There is another problem: the size of the message. Like the handshake message which consists of a fixed-sized part and a variable-sized padding. The transport protocol also uses a fixed-sized header for the size of the message and the size of the padding. Then the message data and the padding comes as another message. Both the header and the message are sealed by the authenticated encryption primitive.
struct __attribute__((packed)) Header {
uint32_t payload_sz = 0;
uint32_t padding_sz = 0;
// more fields ...
};
As mentioned before, padding is a form of obfuscation, it also reduces information leakage via the length of transmission.
Comparing with the SSH protocol
There are some major differences compared with the SSH protocol:
- The client can not communicate with a server at all without knowing its public key. This prevents some non-secure use cases, but it is a pro when privacy is a consideration since the protocol doesn’t reveal whom the client is communicating with, this allows bi-directional anonymous communication.
- No negotiation between the server and the client. The protocol is
pretty much fixed. However, future versions of the protocol could use
the reserved
flag
field to provide backward compatibility. - The replay prevention depends on the persistent storage and timestamps which is a downside: Miss-configured device time can prevent the client from login in, and the persistent storage can add another failure mode to the server. I can think of how to prevent replay without using timestamps, but not without adding an extra RTT.
- All these design differences lead to significantly fewer RTTs, the protocol is 1-RTT.
- The protocol is not obviously identifiable and classifiable. It does not contain low entropy bytes and the length of the transmission can be obfuscated via padding. I’m not sure about this one; perhaps the complete lack of low entropy bytes is a unique feature among protocols and can be used for classification.
Comparing with the TLS Protocol
Rather than build a new protocol, we could just use the TLS protocol, and use client certificates for authentication. This is a solid choice and far less work is needed. Except there is a privacy concern when using client certificates: the client certificate is transmitted in plain text, which may upset some folks. The TLS is not designed for anonymous communication and privacy after all.
Further Explorations
While the handshake protocol is 1-RTT, and login into a server is significantly faster than SSH, there is still a noticeable latency. To reduce the latency further, I explored the TCP fast open options.

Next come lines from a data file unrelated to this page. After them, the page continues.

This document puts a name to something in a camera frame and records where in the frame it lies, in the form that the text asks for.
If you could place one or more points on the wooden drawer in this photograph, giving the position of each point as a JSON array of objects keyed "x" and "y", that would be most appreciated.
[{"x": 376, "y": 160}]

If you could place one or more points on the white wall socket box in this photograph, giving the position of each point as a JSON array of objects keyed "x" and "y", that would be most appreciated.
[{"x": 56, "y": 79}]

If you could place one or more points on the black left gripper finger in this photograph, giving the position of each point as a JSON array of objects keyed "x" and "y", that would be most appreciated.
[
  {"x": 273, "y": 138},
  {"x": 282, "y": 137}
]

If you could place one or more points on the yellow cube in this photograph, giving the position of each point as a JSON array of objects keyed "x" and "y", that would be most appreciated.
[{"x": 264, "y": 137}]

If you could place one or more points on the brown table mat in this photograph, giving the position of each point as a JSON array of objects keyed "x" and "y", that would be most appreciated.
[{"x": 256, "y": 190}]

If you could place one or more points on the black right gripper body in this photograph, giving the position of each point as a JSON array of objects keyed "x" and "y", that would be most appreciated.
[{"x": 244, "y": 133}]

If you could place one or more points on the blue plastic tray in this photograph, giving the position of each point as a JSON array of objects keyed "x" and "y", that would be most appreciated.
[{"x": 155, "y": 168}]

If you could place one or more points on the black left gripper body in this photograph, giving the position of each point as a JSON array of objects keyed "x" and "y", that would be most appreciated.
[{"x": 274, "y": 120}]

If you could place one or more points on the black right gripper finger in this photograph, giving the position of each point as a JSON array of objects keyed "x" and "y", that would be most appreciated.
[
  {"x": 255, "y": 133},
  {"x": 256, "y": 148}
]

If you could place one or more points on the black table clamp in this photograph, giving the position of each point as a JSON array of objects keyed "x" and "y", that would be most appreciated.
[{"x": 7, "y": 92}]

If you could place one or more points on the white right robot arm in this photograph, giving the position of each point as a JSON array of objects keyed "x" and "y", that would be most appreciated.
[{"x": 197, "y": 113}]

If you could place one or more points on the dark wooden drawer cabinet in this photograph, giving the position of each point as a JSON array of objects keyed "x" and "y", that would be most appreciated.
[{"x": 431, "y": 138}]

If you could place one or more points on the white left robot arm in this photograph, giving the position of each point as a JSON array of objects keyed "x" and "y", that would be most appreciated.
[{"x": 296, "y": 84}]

On a modern Linux kernel, TCP fast open can be done purely on the
application side, and sysctl
is not needed.
To use TCP fast open on the client, set the
TCP_FASTOPEN_CONNECT
and the
TCP_FASTOPEN_NO_COOKIE
socket option to 1. After setting
the two options, connect
will do nothing, the TCP handshake
only begins when the initial data is written, with an SYN
packet that contains data. Note that we are using TCP fast open without
cookies, which makes SYN floods more damaging.

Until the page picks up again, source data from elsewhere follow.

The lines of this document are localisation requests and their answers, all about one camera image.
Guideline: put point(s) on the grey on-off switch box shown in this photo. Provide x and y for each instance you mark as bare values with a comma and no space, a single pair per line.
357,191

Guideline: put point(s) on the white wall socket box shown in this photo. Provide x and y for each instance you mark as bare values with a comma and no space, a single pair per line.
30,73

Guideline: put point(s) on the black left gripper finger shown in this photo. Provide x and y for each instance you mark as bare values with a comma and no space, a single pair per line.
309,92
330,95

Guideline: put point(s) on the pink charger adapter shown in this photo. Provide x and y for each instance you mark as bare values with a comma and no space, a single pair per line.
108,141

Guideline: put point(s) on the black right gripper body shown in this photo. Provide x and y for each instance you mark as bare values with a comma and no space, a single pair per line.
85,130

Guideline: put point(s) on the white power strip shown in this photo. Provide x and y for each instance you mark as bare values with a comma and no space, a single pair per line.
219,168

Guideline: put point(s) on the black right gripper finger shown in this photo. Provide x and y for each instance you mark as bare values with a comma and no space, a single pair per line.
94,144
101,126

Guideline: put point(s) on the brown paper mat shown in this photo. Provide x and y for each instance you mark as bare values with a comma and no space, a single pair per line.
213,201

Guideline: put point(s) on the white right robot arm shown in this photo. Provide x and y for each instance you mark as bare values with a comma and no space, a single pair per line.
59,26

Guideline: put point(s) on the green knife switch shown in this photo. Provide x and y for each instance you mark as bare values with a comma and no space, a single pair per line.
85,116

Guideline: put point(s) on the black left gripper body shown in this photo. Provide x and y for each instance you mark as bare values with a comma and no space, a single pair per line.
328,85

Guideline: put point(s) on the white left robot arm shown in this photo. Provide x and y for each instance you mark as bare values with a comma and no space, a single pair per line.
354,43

On the server side: The TCP_FASTOPEN
option is for the
queue size and the TCP_FASTOPEN_NO_COOKIE
is set to 1.
Like the TCP fast open mechanism, we can also transmit the transport protocol before the handshake protocol responds. There is nothing in the protocol that prevents us from doing so, thus, saving another RTT.
Conclusion
Thanks to libsodium, I now have my own remote login protocol. The actual implementation of the remote login server might be covered in a future post.